Umgekehrte Deutungen sind eine moderne Konvention. Die Runengedichte geben pro Rune eine Strophe und kein umgekehrtes Gegenstück; Merkstave-Bedeutungen stammen aus Runenbüchern des 20. Jahrhunderts. Bei Perthro stapeln sie sich auf einer Vermutung: Die aufrechte Bedeutung erweitert bereits einen unsicheren Namen, eine Merkstave-Bedeutung ist also moderne Praxis, gebaut auf moderner Praxis.
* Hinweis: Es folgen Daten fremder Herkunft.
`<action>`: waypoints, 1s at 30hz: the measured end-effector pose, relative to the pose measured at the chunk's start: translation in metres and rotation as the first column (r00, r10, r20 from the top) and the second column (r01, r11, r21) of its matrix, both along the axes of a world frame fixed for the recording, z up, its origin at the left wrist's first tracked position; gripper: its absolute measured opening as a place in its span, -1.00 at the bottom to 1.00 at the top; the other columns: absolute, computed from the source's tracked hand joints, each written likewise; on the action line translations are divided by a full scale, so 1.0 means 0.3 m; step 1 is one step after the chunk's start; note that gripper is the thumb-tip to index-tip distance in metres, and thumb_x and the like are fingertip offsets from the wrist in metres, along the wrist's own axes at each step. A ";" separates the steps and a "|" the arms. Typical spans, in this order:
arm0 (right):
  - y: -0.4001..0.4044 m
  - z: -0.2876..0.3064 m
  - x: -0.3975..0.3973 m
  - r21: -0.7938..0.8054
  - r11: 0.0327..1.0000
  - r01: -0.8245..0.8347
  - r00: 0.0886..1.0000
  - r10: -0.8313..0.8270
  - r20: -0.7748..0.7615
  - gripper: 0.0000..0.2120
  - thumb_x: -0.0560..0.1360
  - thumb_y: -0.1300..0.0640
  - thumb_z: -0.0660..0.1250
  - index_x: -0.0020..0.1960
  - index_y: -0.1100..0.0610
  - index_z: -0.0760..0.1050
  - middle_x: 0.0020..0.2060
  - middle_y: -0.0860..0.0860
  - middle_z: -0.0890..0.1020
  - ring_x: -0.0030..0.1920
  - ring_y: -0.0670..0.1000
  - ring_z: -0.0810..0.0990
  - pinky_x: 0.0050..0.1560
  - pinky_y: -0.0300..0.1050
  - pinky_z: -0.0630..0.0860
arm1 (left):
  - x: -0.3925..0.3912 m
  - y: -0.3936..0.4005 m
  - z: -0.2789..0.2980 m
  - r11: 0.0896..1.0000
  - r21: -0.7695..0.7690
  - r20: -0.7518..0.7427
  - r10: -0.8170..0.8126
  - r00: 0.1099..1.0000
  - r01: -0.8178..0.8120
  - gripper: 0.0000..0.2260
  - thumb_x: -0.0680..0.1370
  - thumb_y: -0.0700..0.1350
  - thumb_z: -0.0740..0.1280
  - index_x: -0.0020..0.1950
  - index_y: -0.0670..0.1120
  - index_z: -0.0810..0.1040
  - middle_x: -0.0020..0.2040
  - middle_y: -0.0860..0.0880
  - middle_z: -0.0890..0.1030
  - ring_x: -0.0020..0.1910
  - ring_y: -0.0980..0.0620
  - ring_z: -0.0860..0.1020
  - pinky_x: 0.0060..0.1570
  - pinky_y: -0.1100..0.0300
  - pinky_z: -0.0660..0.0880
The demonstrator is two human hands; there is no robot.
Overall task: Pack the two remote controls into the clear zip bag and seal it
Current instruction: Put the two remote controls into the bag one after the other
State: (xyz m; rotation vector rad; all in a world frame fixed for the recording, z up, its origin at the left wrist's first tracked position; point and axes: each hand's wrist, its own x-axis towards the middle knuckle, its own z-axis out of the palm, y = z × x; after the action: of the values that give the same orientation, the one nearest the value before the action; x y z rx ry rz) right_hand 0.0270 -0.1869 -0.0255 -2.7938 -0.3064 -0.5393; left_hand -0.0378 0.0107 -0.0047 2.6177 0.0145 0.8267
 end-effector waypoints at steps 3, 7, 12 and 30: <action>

Perthro in Liebe und Beziehungen
In einer Liebesdeutung steht Perthro für das noch nicht Bekannte: Anziehung, die sich schwer erklären lässt, eine Beziehung, deren Richtung noch offen ist, oder etwas, das ein Partner nicht gesagt hat. Umgekehrt sehen Leser Geheimnisse, die Schaden anrichten, eine Wette auf die falsche Person, oder ein altes Muster, das sich wiederholt, weil niemand hinschaut.
Perthro in Beruf und Geld
Aufrecht deutet Perthro auf Glück bei der Arbeit hin: ein spekulatives Projekt, einen Karriereschritt, dessen Ausgang du nicht vorhersagen kannst, oder eine Gelegenheit, die vom Timing abhängt. Umgekehrt warnt sie vor verborgenen Kosten, schlechten Chancen, oder einem finanziellen Risiko, das ohne genug Information eingegangen wird.
Ist Perthro eine Ja-oder-Nein-Rune?
In der Ja-oder-Nein-Runendeutung ist Perthro meist ein Vielleicht: Die Antwort ist noch nicht erkennbar, oder hängt von Faktoren außerhalb der Frage ab. Umgekehrt neigen viele Leser zu Nein. Das ist rein moderne divinatorische Praxis — es gibt keinen historischen Beleg dafür, dass Runen so gelesen wurden.
Was ist belegt, was ist modern
| Ebene | Perthro | Wie gesichert |
|---|---|---|
| Laut | /p/ | Gesichert — in erhaltenen Inschriften belegt |
| Name | *perþ(r)ō; peorð, pertra | Aus dünner Quellenlage rekonstruiert |
| Wörtliche Bedeutung | Unbekannt — Spiel, Lose oder Obstbaum vorgeschlagen | Ungeklärt; keine Vermutung ist bewiesen |
| Spiel und Lachen im Bierhaus | Nur im altenglischen Gedicht | Der einzige zeitgenössische Beleg |
| Schicksal, Zufall, aufrecht und Merkstave | Moderne Divination | Erweiterung einer Vermutung im 20. Jahrhundert |
Perthro liegt in Hagals Ætt zwischen Eihwaz, der Eibe, und Algiz, einer weiteren Rune mit umstrittener Bedeutung. Moderne Leser stellen sie manchmal Naudhiz gegenüber, der Not: das, wozu du gezwungen wirst, gegen das, was dem Zufall überlassen ist. Für die gesamte Beleglage der umstrittenen Runen siehe Bedeutung der Runen im Älteren Futhark.
Was bedeutet die Perthro-Rune?
Niemand weiß es mit Sicherheit. Perthro stand für /p/, aber ihr Name lässt sich im Altenglischen oder Altnordischen nicht nachweisen. Der einzige zeitgenössische Beleg ist eine altenglische Strophe über Spiel und Lachen im Bierhaus, was auf ein Spiel hindeutet. Moderne Leser nutzen sie für Zufall und Schicksal.
Warum wird Perthro die Rune des Schicksals genannt?
Weil moderne Runenbücher die verbreitetste wissenschaftliche Vermutung — ein Würfel- oder Losspiel — zu Zufall, Schicksal und verborgenem Wissen erweitern. Diese Deutung ist Praxis des 20. Jahrhunderts; keine historische Quelle verbindet Perthro mit Schicksal.
Was bedeutet Perthro umgekehrt?
In der modernen Praxis wird ein umgekehrtes Perthro als Pech, unwillkommene Überraschungen, Geheimnisse oder ein schlechtes Wagnis gelesen. Umgekehrte Bedeutungen sind eine moderne Konvention, und die einzige erhaltene Strophe für diese Rune gibt keine umgekehrte Lesart.
Warum fehlt Perthro in den nordischen Runengedichten?
Das norwegische und das isländische Gedicht beschreiben das 16-runige Jüngere Futhark, das keine p-Rune hatte; /p/ wurde mit der b-Rune geschrieben. Nur das altenglische Gedicht, für das angelsächsische Futhorc verfasst, hat eine Strophe dafür.